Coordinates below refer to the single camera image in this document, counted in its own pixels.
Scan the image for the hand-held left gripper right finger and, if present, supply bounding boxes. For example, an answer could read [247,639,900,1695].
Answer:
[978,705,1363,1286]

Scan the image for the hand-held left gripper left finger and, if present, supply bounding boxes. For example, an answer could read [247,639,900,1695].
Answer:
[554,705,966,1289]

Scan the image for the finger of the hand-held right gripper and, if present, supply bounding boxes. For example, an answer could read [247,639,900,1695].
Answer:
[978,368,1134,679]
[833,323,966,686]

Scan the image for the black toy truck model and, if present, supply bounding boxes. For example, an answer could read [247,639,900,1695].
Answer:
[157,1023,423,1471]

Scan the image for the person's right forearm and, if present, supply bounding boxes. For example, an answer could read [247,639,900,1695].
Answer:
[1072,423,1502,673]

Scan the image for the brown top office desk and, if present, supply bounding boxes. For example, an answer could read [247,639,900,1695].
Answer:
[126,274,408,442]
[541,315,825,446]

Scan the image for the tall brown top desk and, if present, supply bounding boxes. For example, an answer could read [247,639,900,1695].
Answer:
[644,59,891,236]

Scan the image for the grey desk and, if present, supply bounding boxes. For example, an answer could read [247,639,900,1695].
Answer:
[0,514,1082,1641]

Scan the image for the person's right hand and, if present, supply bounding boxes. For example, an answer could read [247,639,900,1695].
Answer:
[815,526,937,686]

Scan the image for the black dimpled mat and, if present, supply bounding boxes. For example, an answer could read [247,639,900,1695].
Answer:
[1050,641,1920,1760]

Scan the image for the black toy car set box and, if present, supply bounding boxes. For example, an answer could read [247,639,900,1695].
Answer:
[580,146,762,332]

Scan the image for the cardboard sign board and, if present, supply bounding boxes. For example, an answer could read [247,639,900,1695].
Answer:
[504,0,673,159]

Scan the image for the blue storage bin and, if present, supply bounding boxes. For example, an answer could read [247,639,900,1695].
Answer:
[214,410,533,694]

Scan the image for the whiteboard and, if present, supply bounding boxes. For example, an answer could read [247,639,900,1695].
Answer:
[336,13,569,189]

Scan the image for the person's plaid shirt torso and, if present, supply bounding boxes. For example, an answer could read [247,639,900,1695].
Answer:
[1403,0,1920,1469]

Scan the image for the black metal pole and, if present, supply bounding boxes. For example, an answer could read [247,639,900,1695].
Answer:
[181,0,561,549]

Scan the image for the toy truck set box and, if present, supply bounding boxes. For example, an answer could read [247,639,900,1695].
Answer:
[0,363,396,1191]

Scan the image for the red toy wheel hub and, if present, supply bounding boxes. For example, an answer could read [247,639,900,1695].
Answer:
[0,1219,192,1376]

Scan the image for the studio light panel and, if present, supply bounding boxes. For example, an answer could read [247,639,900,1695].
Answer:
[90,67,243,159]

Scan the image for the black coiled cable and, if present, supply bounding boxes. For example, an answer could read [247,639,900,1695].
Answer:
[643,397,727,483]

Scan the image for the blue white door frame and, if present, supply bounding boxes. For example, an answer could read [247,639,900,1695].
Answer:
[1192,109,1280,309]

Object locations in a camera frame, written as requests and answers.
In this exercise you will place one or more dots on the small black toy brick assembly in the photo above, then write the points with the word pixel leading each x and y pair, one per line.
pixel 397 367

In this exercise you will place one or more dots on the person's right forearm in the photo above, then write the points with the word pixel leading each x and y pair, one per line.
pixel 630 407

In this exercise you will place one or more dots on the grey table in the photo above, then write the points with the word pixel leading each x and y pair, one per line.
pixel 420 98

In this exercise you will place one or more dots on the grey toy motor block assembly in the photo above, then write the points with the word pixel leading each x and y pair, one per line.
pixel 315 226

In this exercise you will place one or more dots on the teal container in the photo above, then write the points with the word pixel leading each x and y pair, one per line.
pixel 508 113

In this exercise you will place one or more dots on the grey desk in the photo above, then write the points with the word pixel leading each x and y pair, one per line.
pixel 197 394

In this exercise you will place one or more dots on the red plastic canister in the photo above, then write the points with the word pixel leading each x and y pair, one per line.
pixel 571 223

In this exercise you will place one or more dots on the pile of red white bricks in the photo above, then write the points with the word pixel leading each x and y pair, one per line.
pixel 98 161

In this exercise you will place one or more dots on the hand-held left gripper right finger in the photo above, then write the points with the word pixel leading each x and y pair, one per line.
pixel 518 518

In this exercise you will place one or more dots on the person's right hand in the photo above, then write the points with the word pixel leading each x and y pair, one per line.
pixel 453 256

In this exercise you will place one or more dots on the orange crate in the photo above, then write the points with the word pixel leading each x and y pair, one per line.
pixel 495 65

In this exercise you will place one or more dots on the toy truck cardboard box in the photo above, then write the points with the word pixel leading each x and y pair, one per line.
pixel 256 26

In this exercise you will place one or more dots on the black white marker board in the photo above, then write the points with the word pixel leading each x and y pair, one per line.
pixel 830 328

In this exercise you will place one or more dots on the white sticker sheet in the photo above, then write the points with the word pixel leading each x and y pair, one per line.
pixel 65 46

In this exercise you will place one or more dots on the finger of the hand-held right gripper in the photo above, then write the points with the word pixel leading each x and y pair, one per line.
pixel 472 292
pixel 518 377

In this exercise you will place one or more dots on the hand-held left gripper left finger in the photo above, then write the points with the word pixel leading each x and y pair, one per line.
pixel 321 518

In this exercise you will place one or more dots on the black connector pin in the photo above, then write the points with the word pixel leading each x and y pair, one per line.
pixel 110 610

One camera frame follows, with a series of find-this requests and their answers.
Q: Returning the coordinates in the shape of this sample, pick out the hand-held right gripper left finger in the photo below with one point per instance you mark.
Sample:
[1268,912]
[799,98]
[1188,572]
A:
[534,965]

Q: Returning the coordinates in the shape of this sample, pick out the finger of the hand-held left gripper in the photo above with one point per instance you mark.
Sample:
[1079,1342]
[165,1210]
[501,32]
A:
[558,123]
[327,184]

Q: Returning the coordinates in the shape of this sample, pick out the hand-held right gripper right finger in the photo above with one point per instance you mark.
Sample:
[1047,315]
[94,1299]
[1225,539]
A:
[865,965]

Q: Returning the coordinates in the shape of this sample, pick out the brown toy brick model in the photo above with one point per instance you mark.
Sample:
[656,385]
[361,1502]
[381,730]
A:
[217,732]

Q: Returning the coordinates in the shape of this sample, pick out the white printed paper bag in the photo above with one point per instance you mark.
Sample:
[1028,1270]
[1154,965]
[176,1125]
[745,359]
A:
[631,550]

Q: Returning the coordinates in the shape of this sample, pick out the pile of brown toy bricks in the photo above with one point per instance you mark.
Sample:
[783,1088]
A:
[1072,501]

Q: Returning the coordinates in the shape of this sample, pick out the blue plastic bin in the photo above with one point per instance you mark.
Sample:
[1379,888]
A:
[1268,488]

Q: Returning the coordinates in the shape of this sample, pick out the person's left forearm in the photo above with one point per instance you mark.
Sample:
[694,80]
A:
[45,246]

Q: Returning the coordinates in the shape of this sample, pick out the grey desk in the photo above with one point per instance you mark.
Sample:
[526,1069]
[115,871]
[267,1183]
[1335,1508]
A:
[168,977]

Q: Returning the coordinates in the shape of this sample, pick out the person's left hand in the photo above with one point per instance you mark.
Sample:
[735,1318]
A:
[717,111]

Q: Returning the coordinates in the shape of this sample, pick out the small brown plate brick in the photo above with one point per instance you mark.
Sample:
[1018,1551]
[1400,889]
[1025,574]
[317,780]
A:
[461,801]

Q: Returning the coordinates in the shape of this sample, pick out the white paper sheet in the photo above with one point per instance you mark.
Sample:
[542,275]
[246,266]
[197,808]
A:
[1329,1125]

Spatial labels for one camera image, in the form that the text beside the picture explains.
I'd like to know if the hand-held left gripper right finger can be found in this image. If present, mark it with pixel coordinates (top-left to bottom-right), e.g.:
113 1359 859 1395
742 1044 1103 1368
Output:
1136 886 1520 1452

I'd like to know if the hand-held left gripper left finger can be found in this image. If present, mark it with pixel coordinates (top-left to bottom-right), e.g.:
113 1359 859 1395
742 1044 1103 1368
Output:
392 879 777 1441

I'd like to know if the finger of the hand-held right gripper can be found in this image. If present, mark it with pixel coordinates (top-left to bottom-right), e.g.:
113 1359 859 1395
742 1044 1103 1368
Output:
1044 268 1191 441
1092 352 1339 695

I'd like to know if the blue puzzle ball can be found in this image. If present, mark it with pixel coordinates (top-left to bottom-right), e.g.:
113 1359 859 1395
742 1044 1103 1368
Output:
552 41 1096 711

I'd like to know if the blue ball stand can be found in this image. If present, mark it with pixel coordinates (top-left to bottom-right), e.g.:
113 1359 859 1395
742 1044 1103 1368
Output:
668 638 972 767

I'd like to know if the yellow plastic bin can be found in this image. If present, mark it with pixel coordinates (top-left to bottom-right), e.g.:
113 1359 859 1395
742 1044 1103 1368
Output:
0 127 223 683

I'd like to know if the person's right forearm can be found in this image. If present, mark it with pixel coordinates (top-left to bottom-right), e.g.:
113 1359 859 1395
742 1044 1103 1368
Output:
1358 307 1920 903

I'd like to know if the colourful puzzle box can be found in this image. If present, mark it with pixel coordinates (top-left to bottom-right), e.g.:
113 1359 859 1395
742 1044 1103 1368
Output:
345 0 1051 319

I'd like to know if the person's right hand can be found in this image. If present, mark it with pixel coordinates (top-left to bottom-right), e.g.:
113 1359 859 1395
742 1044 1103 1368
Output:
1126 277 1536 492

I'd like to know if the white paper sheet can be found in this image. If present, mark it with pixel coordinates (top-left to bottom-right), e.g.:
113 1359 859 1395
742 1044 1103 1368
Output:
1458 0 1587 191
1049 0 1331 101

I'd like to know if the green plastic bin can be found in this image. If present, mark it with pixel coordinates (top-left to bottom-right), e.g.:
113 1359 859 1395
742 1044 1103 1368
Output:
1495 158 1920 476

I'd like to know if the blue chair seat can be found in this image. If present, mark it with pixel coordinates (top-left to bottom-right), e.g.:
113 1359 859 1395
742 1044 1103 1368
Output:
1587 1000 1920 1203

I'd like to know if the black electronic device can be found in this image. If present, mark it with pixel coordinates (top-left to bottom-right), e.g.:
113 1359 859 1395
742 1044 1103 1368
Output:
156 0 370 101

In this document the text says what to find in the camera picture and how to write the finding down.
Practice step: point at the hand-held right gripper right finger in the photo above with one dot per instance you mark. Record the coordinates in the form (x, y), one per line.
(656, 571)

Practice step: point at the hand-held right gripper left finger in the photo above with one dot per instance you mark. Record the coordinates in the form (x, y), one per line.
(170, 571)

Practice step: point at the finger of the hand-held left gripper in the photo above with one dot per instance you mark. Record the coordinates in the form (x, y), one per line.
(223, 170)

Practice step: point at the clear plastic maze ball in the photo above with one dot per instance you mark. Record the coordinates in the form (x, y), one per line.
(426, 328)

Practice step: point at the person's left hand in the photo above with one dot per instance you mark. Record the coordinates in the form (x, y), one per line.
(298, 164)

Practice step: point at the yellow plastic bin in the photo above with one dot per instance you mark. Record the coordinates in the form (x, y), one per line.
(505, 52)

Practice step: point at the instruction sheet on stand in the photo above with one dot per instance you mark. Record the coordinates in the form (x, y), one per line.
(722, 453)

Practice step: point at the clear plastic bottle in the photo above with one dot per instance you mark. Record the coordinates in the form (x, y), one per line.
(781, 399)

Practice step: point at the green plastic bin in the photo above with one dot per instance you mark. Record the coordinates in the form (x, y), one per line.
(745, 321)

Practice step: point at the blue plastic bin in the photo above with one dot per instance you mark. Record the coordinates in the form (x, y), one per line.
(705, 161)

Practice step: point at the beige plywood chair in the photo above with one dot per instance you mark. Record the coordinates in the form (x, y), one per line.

# # # # # # #

What the exercise asks: Pull every line that holds the string "chair" out of the records.

Solution:
I'd like to know if the blue chair seat can be found in this image. If present, mark it with pixel coordinates (top-left to bottom-right), e.g.:
Practice step: point at the beige plywood chair in the photo above with one dot per instance you mark. Record the coordinates in the form (x, y), one per line.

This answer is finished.